You could take a loan from your company, which is also called a director’s loan. Depending on how much you borrow and the repayment timeframe, you could end up paying tax on the loan, so it’s a good idea to keep this in mind.

There are a couple of rules surrounding director’s loans. Firstly, you must repay the director’s loan within 9 months of your company’s year-end to avoid any nasty Corporation Tax charges. And, secondly, you must keep records of any loans you take from the company. Not only does this keep HMRC content, but it also helps you manage your debt responsibilities.

Dividends

If your business has enough profits, you can also take a dividend. This is a payment that is determined by the company’s profits and decided upon by the board of directors. It is then paid to the company’s shareholders, usually quarterly.

How would this affect a director’s income tax?

Dividends are considered taxable. However, the amount of tax you have to pay depends on your overall income. You shouldn’t have to pay tax on dividends so long as it doesn’t exceed your dividend allowance or personal allowance.

Are there alternative options to making mortgage payments via a limited company?

Generally, there isn’t a one-way route to paying your mortgage through your limited company. You could consider purchasing property through your limited company for business or rental purposes, but again, this isn’t directly contributing towards your own home.

Using a combination of the previously discussed methods and looking for tax-efficient ways to maximise your income is a straightforward way to improve your financial situation and repay your personal mortgage.

Looking for tax-efficient ways to pay off your mortgage? Get in touch

At Guildford Accounting, we love to empower business owners with the right tools and knowledge to become financially stress-free. We understand what it’s like to be a busy business owner and have little time for yourself, let alone for your finances.

Our accounting services are there to take the burden away and give you back some of your precious time to focus on other important things. Whether you’re looking to improve your tax efficiency or step into a new area, like property investment, our experienced accountants will be happy to help.

Get in touch today for a friendly chat about your business.

Frequently asked questions about mortgaging a property through a business

Should I keep cash in my company or pay off my mortgage?

Deciding how to use money from your company is a very personal decision. You should think about your own goals vs. your company’s goals.

If you want to grow your company and already have a healthy financial situation, you should consider keeping any extra money and reinvesting it in your business. Let’s not forget that your business might not have the spare funds in the first place, especially if there are high overhead costs to think about.

However, in some instances, it can be beneficial to borrow money from your company to improve your own financial situation. Paying off your mortgage early can save you from paying high interest rates, and if you’re struggling financially, you could use the money to pay bills in the short term.

How much of my mortgage can I claim as a business expense in the UK?

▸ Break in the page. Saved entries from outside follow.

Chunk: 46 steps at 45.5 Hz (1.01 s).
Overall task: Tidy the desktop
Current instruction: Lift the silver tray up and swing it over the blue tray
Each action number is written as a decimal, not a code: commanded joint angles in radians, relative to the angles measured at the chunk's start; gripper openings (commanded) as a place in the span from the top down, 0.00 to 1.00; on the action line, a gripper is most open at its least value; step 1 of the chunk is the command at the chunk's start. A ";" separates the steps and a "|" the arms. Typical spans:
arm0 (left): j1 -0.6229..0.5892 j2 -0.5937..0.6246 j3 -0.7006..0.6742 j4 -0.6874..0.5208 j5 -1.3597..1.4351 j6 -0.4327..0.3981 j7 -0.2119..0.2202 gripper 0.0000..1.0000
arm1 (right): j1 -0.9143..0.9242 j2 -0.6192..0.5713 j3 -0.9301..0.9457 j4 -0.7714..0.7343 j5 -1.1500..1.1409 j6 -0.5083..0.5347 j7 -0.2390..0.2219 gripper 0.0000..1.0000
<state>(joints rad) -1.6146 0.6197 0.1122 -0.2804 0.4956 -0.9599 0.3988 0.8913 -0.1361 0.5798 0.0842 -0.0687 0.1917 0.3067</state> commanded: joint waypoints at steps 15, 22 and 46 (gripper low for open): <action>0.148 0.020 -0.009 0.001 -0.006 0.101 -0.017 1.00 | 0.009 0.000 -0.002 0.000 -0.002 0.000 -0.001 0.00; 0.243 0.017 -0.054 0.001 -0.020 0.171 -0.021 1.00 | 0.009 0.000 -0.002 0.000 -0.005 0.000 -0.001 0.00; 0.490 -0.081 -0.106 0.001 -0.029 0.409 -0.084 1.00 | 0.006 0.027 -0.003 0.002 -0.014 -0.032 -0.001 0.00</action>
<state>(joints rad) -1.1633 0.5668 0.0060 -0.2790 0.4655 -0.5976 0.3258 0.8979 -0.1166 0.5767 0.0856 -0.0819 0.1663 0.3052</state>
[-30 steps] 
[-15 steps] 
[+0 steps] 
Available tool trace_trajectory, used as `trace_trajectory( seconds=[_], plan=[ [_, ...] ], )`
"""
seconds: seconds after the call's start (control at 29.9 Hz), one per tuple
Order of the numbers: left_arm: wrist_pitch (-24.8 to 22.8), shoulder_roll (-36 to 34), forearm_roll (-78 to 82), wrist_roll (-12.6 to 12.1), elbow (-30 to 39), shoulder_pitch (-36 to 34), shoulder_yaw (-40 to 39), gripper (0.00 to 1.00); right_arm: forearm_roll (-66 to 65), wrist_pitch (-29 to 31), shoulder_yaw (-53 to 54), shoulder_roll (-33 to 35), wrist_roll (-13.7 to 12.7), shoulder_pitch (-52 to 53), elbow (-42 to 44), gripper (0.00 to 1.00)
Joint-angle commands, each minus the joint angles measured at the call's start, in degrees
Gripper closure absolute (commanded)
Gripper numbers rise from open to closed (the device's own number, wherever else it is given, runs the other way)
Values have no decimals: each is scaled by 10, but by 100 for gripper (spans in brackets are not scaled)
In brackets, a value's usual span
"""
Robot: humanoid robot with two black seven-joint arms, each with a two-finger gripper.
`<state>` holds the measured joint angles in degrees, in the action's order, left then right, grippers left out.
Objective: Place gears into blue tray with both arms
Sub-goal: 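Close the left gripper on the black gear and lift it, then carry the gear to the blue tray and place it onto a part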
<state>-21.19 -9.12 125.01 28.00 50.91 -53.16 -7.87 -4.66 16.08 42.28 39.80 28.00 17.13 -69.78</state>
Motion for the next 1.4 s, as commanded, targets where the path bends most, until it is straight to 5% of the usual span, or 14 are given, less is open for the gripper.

To claim business expenses, they have to contribute to the running of your business. While you cannot claim your entire mortgage payments as a business expense in the UK, if you run a business from your own property, you might be able to claim some of the mortgage interest. However, the property has to be used exclusively for business purposes.

Can you pay an employee’s mortgage payments through the business?

You can support an employee with their mortgage payments by providing them with a salary increase or a Benefit in Kind or by making salary sacrifice arrangements, which can give them additional funds towards their mortgage. These benefits will effectively be like getting taxable income and will usually be subject to tax and NI contributions that can affect both the company and the employee.

Alternatively, you can offer a company loan to help cover the mortgage payments. You can usually charge interest (if you wish to) or provide an interest-free loan. However, it is really important to consider the risk and potential tax implications of loaning money to an employee through your business.